Closed abhishek0318 closed 3 years ago

abhishek0318 commented 3 years ago

Environment info

Who can help

@sgugger

Information

Model I am using (Bert, XLNet ...): T5

The problem arises when using:

    training_args = TrainingArguments(
        output_dir=os.path.join(output_dir, 'results'),
        overwrite_output_dir=True,
        num_train_epochs=num_train_epochs,
        per_device_train_batch_size=per_device_train_batch_size,
        per_device_eval_batch_size=per_device_eval_batch_size,
        warmup_steps=warmup_steps,
        weight_decay=weight_decay,
        logging_dir=os.path.join(output_dir, 'logs'),
        logging_steps=100,
        learning_rate=learning_rate,
        evaluation_strategy="epoch",
        max_grad_norm=max_grad_norm,
        metric_for_best_model="eval_loss",
        report_to=['tensorboard'],
        local_rank=local_rank)

    trainer = Trainer(
        model=model,
        args=training_args,
        train_dataset=train_dataset,
        eval_dataset=val_dataset
    )

The tasks I am working on is:

To reproduce

Steps to reproduce the behavior:

  1. Set load_best_model_at_end=True, when using DistributedDataParallel (python -m torch.distributed.launch ...) and the following stack trace appears after training is complete.
  2. If you don't use DistributedDataParallel or don't set load_best_model_at_end to True, then this work as expected and there is no error.
OSError: Can't load config for 'checkpoint-115'. Make sure that: - 'checkpoint-115' is a correct model identifier listed on 'https://huggingface.co/models' - or 'checkpoint-115' is the correct path to a directory containing a config.json file

Expected behavior

No error.

sgugger commented 3 years ago

Could you explain a bit more the code you are running as well as the exact command you are using for launch?
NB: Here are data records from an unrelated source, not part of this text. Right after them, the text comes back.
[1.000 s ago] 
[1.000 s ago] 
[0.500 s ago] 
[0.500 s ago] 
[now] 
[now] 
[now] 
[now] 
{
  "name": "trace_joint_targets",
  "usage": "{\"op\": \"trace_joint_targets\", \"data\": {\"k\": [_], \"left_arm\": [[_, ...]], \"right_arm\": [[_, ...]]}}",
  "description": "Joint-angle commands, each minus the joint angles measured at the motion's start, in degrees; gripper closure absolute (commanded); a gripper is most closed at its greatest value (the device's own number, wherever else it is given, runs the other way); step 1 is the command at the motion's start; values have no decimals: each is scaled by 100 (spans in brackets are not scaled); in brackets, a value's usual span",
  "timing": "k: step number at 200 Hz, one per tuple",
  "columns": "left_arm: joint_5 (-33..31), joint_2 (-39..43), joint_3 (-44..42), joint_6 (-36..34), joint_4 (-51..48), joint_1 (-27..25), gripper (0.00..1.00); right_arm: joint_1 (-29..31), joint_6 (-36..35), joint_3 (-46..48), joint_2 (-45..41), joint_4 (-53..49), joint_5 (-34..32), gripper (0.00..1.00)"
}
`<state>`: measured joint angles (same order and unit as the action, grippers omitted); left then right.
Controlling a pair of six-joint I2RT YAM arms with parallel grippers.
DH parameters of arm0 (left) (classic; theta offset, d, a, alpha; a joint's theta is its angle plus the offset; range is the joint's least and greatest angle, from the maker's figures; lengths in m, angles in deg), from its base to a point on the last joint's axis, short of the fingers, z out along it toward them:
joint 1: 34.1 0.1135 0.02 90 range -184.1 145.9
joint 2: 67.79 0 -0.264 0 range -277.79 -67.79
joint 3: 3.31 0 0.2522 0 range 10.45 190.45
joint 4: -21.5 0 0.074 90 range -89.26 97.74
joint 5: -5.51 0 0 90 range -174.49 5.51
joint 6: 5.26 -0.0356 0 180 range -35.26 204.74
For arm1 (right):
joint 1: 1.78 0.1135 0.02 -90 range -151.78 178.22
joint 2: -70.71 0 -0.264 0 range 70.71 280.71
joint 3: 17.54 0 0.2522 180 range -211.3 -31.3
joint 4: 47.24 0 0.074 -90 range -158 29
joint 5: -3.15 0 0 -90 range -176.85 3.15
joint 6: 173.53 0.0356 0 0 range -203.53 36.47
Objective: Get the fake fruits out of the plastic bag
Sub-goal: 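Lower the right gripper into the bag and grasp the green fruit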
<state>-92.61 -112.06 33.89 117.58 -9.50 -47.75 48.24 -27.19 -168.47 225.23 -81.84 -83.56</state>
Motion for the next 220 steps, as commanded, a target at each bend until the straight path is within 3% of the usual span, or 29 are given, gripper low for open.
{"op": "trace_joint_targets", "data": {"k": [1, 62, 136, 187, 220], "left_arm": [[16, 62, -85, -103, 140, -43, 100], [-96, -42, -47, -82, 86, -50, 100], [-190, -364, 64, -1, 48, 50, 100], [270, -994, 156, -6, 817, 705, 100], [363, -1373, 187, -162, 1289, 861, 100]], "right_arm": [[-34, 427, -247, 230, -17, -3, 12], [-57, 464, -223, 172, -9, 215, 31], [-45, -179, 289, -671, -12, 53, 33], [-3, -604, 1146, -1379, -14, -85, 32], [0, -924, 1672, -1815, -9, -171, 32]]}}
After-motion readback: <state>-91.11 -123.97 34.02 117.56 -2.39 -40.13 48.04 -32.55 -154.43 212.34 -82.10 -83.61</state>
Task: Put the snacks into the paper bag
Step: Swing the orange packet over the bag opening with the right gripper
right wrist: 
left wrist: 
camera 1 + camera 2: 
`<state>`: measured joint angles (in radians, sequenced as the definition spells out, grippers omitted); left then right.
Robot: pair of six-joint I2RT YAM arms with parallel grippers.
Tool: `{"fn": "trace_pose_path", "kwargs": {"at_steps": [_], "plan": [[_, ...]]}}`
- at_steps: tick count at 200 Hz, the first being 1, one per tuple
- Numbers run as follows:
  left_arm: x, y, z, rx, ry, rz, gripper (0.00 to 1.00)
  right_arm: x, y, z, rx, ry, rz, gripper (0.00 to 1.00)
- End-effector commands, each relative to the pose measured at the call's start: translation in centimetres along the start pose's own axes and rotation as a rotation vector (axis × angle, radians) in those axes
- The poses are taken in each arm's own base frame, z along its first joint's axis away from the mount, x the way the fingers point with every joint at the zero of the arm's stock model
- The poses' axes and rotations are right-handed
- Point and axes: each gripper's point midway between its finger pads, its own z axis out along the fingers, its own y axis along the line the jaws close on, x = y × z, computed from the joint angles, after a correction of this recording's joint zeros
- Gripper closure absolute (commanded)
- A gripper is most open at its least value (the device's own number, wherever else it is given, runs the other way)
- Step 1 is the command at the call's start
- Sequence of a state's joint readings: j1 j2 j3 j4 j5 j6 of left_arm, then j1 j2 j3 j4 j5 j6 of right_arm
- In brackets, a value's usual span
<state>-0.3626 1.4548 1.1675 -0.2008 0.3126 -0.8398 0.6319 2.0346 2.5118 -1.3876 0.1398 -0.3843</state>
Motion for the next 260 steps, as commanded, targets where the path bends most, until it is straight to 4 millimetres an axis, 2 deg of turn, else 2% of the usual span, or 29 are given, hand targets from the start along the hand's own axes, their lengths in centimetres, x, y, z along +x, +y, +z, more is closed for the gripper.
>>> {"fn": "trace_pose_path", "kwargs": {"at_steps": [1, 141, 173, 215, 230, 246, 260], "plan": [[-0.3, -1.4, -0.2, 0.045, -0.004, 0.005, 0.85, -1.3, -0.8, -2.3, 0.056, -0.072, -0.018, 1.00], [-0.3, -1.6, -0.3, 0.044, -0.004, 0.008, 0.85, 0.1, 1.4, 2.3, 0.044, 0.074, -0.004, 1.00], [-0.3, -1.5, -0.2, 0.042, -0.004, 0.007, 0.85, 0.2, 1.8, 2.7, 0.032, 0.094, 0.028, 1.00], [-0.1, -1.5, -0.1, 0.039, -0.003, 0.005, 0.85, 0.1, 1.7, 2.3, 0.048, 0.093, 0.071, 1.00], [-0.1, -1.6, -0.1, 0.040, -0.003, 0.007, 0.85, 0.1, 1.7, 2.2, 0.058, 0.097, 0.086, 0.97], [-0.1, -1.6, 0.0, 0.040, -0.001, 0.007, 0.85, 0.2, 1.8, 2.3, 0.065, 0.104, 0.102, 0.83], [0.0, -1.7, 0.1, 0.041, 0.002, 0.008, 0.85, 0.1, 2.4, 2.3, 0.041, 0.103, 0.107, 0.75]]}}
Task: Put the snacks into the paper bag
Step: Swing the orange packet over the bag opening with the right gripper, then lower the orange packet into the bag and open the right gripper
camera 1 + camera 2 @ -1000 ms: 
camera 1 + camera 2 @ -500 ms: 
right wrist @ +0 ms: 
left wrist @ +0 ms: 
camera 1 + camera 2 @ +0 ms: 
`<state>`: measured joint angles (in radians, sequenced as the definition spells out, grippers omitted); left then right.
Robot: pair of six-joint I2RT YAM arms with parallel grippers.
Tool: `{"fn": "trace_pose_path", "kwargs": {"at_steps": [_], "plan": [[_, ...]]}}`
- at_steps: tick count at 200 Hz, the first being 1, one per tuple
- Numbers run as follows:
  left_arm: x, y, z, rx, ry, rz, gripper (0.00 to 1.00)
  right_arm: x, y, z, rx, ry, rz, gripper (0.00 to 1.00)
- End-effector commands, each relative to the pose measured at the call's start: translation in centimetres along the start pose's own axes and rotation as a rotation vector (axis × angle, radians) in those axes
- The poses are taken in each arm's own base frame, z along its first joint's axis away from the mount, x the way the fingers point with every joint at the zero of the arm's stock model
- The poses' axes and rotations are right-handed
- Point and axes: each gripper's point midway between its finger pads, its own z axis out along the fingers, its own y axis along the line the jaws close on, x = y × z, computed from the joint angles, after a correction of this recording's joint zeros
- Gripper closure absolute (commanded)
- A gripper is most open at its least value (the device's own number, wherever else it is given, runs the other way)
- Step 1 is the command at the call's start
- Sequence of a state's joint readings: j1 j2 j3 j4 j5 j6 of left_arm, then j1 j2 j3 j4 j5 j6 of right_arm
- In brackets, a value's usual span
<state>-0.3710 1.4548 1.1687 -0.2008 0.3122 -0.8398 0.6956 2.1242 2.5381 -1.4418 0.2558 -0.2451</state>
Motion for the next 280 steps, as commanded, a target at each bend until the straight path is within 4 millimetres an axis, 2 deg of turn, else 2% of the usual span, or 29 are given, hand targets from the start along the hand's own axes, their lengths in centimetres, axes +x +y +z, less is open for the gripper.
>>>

We can't help if we can't reproduce your bug and running:

python -m torch.distributed.launch --nproc_per_node 2 examples/text-classification/run_glue.py \
  --model_name_or_path bert-base-uncased \
  --task_name mrpc --output_dir test/mrpc \
  --load_best_model_at_end \
  --do_train \
  --do_eval \
  --evaluation_strategy epoch \
  --overwrite_output_dir  

for instance does not reproduce it.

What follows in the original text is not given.